Nah, dalam analekta atau kumpulan ketiga tulisan yang saya buat
ini, saya mencoba untuk mengangkat beberapa macam isu. Yang pertama ialah isu
kesetaraan gender, di mana dalam cerpen dan prosa sebelumnya saya menggambarkan
Salamah (nama tokoh perempuan) menghidupi anak dan suaminya yang lumpuh dengan
bekerja sebagai pelaut. Kerap kali perempuan mengalami subordinasi dalam
struktur kehidupannya, baik sosial maupun ekonomi dan bahkan politik. Tokoh
Salamah yang feminis juga mengajarkan kita untuk terus memperjuangkan hak dan
suaranya, walaupun ia tahu adat setempat berkata lain.
Kehidupan Salamah yang keras membuatnya tegar dan siap
melakukan apa saja untuk menghidupi anak dan suaminya. Sayangnya, dalam cerpen
Bilur saya menaikan konflik dengan tenggelamnya anak dan suami Salamah. Ini
juga meluas pada isu kemanusiaan dan psikologi.
Dalam cerpen yang berjudul Perempuan Tak Kasat Mata ini
saya mencoba untuk mengambil isu ekofeminisme. Di mana saya mengibaratkan bahwa
dengan kasih sayang seorang perempuan, seorang ibu alam ini akan terawat dan
abadi. Ecofeminism berangkat dari sebuah asumsi bahwa eksploitasi dan hegemoni
atas alam berpengaruh pada kasus yang terjadi pada perempuan. Seperti yang saya
contohkan bahwa pelaut miskin yang merupakan suami Salamah akan kalah dengan
para eksportir ikan yang merauk laut dengan tekhnologi andalannya.

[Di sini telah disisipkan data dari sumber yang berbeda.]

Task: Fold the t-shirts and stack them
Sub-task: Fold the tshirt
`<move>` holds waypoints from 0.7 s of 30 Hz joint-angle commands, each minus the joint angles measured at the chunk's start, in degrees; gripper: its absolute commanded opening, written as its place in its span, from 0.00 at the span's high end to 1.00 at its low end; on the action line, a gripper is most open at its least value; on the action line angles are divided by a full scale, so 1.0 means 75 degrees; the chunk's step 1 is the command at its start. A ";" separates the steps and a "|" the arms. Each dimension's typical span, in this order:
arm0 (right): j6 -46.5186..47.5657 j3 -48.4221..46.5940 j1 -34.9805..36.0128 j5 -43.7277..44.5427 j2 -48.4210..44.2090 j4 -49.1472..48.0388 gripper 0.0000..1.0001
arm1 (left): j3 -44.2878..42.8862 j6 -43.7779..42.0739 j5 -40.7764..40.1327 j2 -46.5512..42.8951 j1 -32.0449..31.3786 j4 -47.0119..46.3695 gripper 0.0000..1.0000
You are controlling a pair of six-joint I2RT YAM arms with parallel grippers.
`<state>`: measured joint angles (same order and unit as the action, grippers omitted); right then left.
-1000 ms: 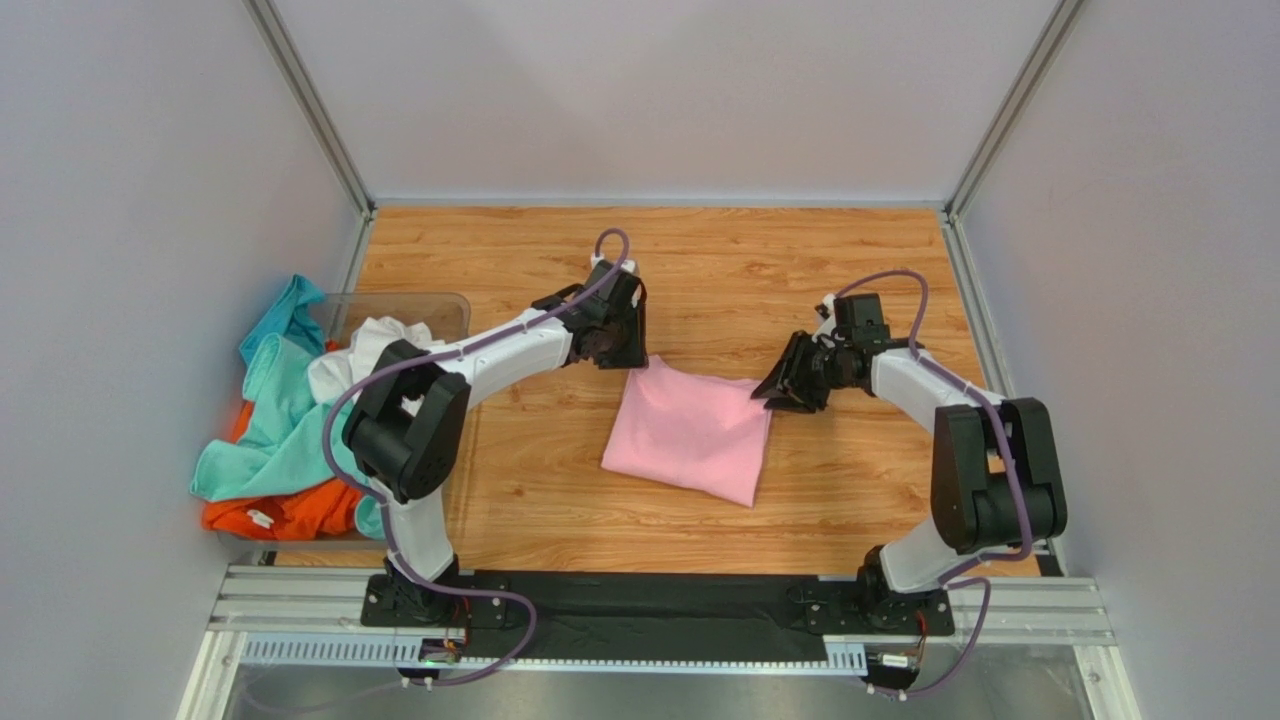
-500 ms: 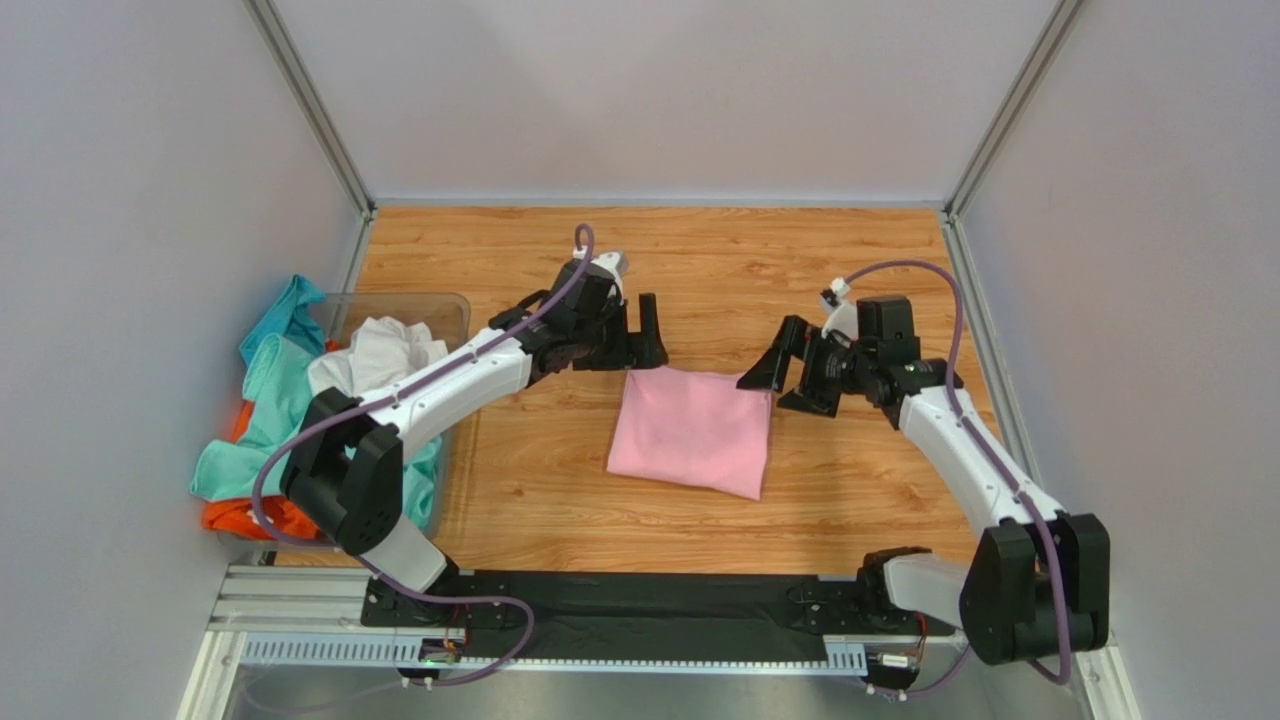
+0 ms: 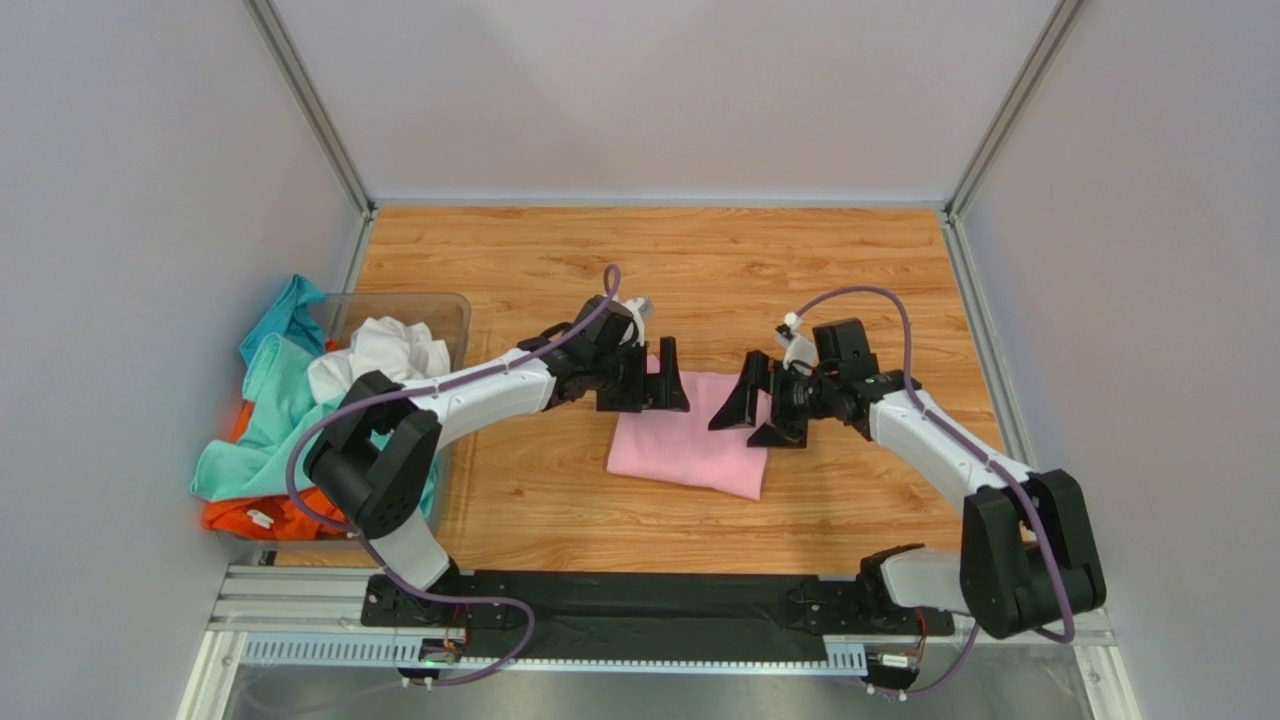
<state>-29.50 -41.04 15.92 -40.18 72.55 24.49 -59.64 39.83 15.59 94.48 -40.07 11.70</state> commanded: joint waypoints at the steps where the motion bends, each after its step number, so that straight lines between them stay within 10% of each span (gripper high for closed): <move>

Dalam konsteks
ekologis, ekofeminisme acapkali diartikan sebagai teori dan gerakan etika
lingkungan yang meletakan perempuan menjadi aktor utamanya. Selain itu, menurut
yang saya tahu, ekofeminis juga meneruskan anggapan mengenai laki-laki sebagai
pusat dalam pola kehidupan. Ekofeminisme mengibaratkan kelembutan alam yang
asri juga dimiliki oleh kaum perempuan.
Terimakasih telah menjadi pembaca dan apresiator tulisan
saya. Yang terus saya lakukan ialah belajar dan belajar. Tulisan ini juga
menjadi bukti akan kecintaan saya dengan dunia sastra. Semoga tulisan ini
menginspirasi pembacanya. Pembaca ialah konsumen karya sastra, tulisan ini akan
menjadi karya sastra apabila dibaca oleh konsumennya. Apresiasi ialah bonusnya,
namun dalam berkarya saya tak banyak mengharapkan apresiasi. Saya hanya ingin
berbagi hasil dari proses berpikir saya ketika menulis, serta menelaah seberapa
besar kualitas tulisan saya. Biasanya saya temukan dalam seberapa besar animo
pembaca terhadap tulisan saya. Terimakasih. Salam!